:: Directions for this task ::
Please repeat the lines of the material below exactly, starting with the one that contains "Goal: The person" and ending with the last.

——

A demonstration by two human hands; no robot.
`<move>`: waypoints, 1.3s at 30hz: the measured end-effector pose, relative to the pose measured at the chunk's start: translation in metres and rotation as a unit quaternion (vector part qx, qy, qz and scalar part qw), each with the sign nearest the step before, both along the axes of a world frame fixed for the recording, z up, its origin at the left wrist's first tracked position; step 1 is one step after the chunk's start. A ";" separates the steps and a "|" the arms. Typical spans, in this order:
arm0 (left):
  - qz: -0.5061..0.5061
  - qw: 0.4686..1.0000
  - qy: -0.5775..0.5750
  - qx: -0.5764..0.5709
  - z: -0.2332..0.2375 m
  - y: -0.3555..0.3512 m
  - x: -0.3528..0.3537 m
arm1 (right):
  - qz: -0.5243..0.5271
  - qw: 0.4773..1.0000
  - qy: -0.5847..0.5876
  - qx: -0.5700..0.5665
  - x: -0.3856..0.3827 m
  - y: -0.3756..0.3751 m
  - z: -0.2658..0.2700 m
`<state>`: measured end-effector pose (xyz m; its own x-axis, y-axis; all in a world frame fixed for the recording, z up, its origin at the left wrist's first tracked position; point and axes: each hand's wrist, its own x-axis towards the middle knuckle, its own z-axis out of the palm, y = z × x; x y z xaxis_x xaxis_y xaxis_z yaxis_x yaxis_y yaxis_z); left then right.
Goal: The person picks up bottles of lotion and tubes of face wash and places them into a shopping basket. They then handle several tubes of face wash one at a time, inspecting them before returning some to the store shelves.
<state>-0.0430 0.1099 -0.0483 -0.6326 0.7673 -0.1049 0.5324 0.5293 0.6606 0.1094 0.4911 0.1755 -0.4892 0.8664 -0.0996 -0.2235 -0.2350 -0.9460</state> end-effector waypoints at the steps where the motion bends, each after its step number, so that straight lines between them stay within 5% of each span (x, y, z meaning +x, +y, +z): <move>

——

:: Task response ::
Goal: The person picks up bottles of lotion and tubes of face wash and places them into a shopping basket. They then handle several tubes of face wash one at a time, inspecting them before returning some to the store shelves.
<state>-0.0430 0.1099 -0.0483 -0.6326 0.7673 -0.1049 0.5324 0.5293 0.6606 0.1094 0.4911 0.1755 -0.4892 0.8664 -0.0996 -0.2235 -0.2350 -0.9460</state> end-effector waypoints at the steps where the motion bends, each after its step number, so that straight lines between them stay within 5% of each span (x, y, z meaning +x, +y, +z): <move>

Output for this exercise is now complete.